COLLECTED DATA Block Start

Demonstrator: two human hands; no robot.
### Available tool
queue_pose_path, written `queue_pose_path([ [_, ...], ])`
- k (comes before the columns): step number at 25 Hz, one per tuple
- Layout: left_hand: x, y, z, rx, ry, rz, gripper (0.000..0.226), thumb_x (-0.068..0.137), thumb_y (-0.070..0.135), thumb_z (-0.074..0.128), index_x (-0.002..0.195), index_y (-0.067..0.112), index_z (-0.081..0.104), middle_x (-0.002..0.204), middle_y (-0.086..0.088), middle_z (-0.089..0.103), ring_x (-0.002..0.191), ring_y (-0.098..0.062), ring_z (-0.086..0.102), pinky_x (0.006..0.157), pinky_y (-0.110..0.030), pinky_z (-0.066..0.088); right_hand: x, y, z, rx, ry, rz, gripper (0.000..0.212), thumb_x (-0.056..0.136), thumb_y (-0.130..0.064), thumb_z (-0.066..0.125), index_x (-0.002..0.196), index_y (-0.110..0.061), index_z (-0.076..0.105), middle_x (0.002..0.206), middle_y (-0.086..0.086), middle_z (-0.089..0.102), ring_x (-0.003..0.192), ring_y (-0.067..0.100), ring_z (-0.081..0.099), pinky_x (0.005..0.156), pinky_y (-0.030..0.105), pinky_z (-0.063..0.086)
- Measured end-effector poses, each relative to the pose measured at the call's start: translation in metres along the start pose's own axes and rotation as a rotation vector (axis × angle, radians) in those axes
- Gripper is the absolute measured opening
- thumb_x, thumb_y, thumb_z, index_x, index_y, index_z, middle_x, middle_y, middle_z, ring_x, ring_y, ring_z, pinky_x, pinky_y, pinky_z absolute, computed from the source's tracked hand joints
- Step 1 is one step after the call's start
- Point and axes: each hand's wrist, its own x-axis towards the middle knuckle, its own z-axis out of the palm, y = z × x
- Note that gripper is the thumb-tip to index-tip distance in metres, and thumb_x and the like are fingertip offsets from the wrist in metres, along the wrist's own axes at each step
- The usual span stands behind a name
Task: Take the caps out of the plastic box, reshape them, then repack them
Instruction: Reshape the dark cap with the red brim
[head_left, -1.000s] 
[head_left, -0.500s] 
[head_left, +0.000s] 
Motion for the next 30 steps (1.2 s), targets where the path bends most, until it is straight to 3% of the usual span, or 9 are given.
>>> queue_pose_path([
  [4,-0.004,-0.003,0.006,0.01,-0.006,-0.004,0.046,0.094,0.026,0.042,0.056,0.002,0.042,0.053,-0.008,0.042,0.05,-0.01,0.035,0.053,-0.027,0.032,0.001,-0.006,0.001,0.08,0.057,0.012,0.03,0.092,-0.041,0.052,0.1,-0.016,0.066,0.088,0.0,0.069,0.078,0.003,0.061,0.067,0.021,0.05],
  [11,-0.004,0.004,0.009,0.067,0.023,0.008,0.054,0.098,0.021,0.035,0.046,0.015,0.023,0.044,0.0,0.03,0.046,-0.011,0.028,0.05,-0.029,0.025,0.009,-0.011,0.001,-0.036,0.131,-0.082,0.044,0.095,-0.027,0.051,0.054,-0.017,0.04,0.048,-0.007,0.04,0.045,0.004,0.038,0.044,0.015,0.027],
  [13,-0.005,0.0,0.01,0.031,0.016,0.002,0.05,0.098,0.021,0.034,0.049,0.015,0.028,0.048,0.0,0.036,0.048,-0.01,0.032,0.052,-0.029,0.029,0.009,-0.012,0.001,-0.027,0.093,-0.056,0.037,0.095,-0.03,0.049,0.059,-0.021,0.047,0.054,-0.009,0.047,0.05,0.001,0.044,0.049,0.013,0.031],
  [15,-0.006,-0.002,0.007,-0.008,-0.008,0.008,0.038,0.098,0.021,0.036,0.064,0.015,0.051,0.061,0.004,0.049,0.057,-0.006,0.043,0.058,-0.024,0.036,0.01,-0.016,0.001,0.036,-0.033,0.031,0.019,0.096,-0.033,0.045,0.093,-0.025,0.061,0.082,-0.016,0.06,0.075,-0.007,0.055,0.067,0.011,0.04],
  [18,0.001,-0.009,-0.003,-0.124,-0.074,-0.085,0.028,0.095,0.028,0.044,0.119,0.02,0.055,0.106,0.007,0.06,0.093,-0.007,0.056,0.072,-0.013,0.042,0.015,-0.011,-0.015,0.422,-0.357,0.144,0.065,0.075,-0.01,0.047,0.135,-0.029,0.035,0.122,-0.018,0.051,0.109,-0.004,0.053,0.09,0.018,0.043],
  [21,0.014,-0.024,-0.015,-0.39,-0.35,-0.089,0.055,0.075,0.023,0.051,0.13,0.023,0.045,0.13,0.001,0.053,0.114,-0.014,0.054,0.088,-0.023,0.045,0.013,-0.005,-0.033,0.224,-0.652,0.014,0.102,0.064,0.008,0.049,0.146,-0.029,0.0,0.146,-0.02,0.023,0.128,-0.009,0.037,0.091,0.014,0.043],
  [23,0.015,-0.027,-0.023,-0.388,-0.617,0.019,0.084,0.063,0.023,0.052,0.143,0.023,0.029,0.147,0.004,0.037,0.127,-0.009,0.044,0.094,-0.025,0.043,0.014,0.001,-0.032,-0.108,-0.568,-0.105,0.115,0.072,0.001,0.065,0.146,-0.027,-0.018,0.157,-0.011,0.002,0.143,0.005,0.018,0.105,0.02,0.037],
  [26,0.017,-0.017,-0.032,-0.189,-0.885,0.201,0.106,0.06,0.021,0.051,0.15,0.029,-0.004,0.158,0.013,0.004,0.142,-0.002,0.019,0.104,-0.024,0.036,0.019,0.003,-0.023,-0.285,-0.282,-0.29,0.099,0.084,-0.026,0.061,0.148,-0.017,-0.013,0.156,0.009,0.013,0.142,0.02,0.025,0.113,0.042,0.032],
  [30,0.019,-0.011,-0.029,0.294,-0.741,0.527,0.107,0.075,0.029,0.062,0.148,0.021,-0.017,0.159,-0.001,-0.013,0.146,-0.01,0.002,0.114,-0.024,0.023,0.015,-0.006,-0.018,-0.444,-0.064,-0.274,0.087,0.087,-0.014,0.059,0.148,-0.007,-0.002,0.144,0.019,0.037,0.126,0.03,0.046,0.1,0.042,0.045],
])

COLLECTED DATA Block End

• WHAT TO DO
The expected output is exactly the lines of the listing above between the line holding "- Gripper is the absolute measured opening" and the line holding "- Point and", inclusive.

• FINISHED TASK
- Gripper is the absolute measured opening
- thumb_x, thumb_y, thumb_z, index_x, index_y, index_z, middle_x, middle_y, middle_z, ring_x, ring_y, ring_z, pinky_x, pinky_y, pinky_z absolute, computed from the source's tracked hand joints
- Step 1 is one step after the call's start
- Point and axes: each hand's wrist, its own x-axis towards the middle knuckle, its own z-axis out of the palm, y = z × x

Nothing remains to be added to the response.